On May 15, Ron Howard's film adaptation of "Angels & Demons" -- reworked as a sequel to
Howard's 2006 box-office smash "The Da Vinci Code" -- will bring another installment of
Brown's version of history to moviegoers. The film may or may not repeat the specific
charge of the murder of Copernicus, but it certainly maintains the larger historical context
set forth in "Angels & Demons": the Church's murderous persecution of the Illuminati, a
secret society that Brown claims counted Copernicus, Galileo and Bernini among its
members.

Here's how Harvard "symbologist" Robert Langdon (Tom Hanks) describes it in a clip from
"Angels & Demons": "The Illuminati ... were physicists, mathematicians, astronomers. In the
1500s, they started meeting in secret because they were concerned about the Church's
inaccurate teachings, and they were dedicated to scientific truth. And the Vatican didn't like
that. So the Church began to ... hunt them down and kill them."

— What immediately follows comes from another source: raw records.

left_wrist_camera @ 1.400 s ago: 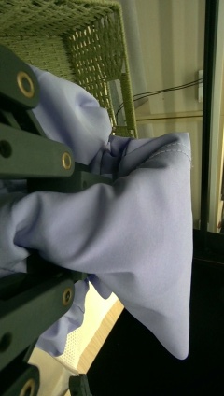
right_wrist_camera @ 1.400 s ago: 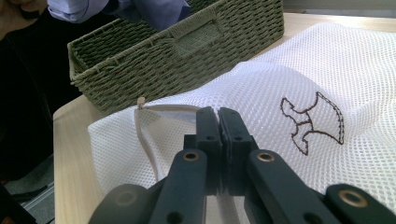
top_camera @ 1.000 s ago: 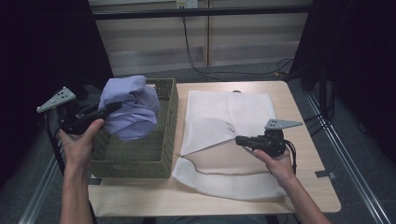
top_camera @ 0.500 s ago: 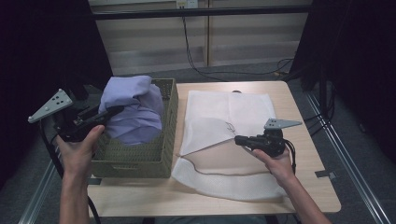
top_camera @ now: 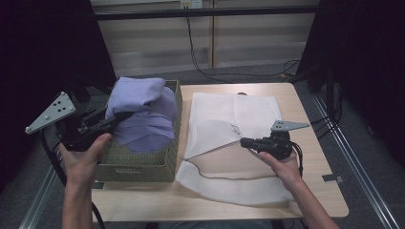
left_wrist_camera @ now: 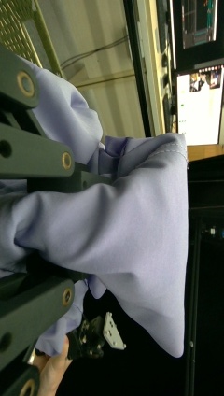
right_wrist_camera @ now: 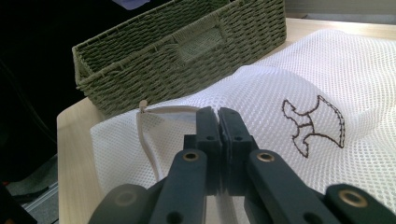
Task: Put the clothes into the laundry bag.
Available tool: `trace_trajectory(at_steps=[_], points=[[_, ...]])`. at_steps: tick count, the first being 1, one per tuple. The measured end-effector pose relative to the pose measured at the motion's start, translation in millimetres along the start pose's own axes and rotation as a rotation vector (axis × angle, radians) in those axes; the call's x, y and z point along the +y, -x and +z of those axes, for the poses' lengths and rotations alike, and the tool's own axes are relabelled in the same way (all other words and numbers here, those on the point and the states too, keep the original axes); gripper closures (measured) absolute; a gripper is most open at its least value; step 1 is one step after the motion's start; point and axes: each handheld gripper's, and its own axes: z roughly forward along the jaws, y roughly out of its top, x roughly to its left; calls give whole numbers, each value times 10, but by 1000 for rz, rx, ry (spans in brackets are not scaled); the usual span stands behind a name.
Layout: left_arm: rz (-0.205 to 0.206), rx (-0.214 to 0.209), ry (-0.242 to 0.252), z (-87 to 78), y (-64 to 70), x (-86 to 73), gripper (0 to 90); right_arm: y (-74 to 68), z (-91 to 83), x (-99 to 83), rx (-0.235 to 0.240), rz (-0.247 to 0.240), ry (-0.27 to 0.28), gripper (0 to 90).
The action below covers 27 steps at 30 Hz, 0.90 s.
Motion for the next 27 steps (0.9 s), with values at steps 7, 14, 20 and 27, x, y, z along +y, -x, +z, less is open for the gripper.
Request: trace_trajectory(at_steps=[7,14,20,27], points=[[32,-46,-7,40,178,47,698,9,-5,6,3,-3,4,880],[27,-85,-12,118,301,53,699,12,-7,7,2,0,4,880],[45,-150,-38,262,450,29,698,14,-7,14,2,-1,6,879],[46,-214,-69,402,603,-14,699,17,-23,19,0,-8,10,879]])
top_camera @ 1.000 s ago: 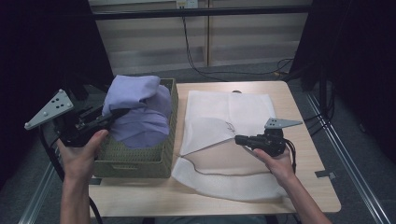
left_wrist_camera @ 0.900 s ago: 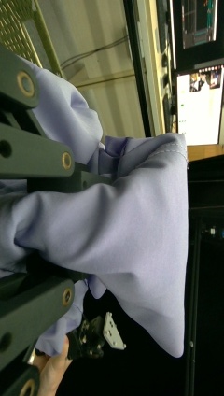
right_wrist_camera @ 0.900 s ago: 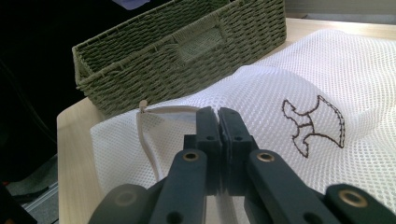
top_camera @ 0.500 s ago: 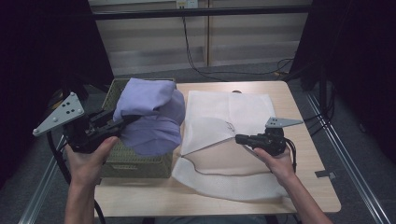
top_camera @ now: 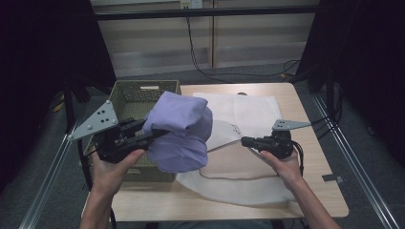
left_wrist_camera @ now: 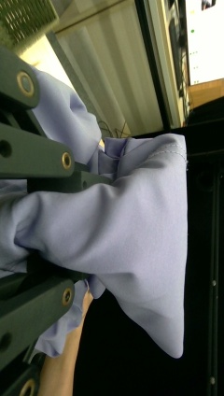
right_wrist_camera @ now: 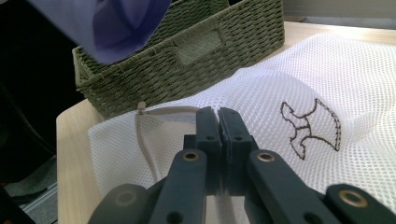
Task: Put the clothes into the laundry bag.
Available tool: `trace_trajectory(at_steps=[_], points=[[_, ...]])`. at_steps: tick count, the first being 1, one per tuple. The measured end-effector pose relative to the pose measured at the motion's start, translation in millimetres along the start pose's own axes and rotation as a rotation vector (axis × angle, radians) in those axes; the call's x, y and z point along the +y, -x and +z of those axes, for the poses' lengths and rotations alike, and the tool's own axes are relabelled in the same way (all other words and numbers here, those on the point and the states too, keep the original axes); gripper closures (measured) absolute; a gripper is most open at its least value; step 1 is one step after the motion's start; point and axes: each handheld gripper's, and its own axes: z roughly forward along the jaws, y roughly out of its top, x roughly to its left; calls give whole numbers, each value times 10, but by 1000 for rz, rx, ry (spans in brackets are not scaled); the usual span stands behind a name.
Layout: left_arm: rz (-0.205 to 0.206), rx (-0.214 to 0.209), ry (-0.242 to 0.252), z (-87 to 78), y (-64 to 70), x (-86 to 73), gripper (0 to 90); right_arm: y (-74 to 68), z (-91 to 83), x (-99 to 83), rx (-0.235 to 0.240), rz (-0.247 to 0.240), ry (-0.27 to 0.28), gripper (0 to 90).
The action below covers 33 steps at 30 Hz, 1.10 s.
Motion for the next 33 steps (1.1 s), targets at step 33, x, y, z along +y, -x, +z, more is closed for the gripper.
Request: trace_trajectory(at_steps=[33], points=[[-27,-206,-203,586,323,-339,697,-6,1,11,3,5,2,877]])
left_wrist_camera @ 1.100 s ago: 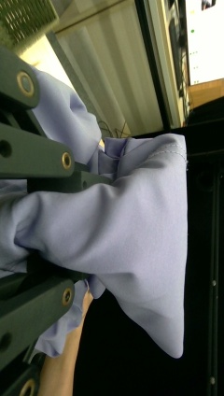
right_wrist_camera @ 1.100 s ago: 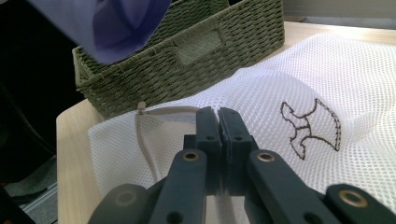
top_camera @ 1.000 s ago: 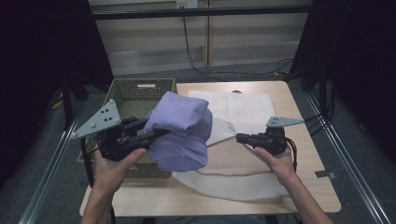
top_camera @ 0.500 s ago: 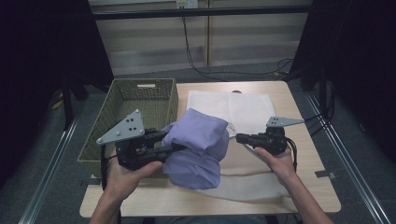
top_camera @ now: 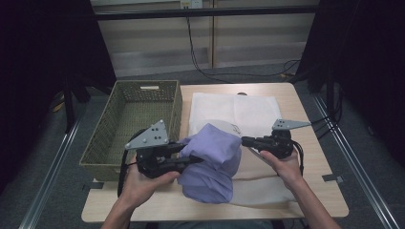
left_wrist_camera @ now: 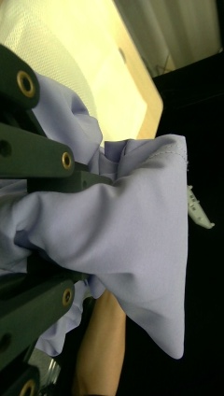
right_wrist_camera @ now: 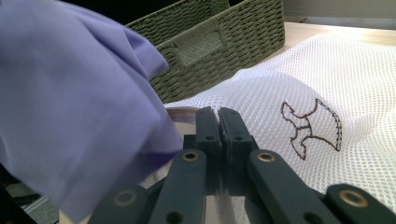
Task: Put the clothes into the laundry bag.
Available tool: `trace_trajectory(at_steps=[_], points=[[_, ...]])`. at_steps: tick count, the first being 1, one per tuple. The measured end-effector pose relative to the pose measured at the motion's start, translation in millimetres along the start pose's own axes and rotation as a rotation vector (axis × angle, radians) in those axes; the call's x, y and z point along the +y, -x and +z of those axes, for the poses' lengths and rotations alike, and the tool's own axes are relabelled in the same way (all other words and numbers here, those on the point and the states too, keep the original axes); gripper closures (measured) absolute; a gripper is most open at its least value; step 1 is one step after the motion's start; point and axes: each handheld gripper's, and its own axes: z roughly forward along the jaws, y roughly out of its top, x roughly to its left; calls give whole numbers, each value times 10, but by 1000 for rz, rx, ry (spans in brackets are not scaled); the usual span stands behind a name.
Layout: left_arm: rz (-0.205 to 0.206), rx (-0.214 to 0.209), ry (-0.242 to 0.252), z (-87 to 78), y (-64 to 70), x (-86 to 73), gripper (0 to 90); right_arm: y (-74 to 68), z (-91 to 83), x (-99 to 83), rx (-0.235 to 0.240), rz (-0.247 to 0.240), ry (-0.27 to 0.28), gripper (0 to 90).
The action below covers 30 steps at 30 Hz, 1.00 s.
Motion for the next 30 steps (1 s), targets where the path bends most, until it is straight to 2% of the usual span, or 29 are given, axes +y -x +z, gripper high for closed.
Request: trace_trajectory(at_steps=[8,11,18,25,27,30], points=[[9,-36,-53,216,60,-71,696,-10,-3,-8,5,3,-1,877],[5,-26,-57,328,74,-120,693,-12,-13,-5,9,6,3,878],[-7,-35,-47,464,50,-179,694,-5,3,-21,15,11,-3,878],[-17,-40,-8,537,-4,-152,693,-17,-8,-18,15,10,1,878],[-15,-27,-7,616,-20,-185,693,-19,-12,-19,13,10,-1,878],[-22,-39,-14,678,-43,-217,693,-13,-12,-21,17,9,-1,878]])
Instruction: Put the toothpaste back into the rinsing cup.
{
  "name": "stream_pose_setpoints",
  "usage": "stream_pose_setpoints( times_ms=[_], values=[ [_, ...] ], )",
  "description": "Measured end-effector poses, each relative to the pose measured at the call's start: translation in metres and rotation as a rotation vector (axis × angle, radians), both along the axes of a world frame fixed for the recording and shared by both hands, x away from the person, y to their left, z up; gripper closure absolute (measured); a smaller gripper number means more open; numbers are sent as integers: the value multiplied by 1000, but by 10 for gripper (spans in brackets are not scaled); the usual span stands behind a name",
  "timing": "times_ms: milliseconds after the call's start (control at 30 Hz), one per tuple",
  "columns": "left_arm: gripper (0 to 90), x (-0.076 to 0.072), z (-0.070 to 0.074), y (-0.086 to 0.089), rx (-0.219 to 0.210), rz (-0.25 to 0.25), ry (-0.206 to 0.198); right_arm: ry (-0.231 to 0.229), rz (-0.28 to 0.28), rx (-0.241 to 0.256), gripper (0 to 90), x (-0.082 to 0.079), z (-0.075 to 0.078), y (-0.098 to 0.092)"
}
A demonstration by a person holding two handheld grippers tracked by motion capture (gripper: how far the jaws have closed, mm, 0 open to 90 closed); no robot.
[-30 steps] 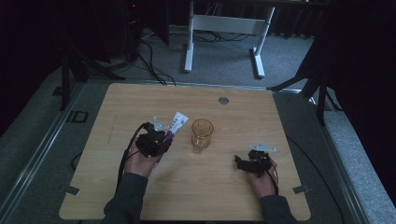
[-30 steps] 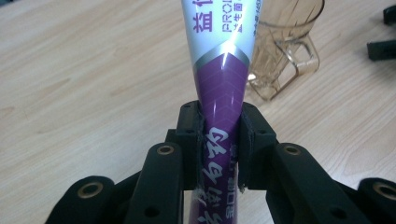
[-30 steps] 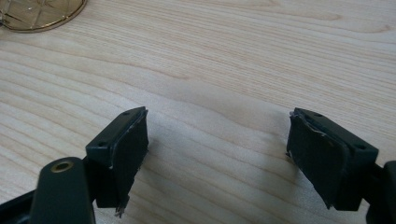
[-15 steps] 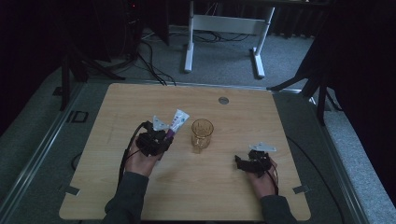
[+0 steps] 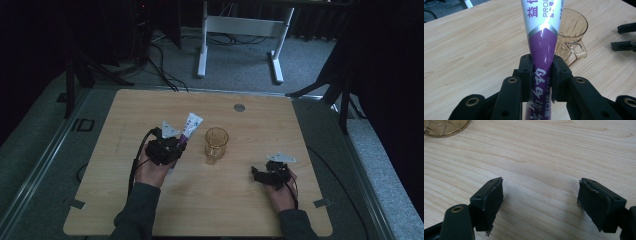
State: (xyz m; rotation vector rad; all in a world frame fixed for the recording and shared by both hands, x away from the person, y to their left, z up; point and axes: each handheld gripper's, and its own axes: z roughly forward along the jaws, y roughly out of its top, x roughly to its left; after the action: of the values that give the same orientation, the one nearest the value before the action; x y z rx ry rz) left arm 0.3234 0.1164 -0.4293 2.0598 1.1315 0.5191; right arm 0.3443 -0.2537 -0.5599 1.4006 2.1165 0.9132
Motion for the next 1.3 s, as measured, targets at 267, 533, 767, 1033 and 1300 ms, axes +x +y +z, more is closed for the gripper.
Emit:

For years, Catholics, non-Catholic Christians and even non-Christians with a low threshold
for rampant disinformation have labored to set the record straight on countless points
muddied in Brown's tales. For instance, Copernicus wasn't murdered by anyone -- he died
of a stroke at the age of 70 -- nor was he ever at odds with Church authorities.

The Illuminati connection is also bogus. The historical Illuminati were a late 18th-century
political secret society, post-dating Copernicus, Galileo and Bernini by, variously, nearly
one to well over two centuries. Their membership were politically minded Enlightenment
"freethinkers" with no special interest in the sciences or the arts.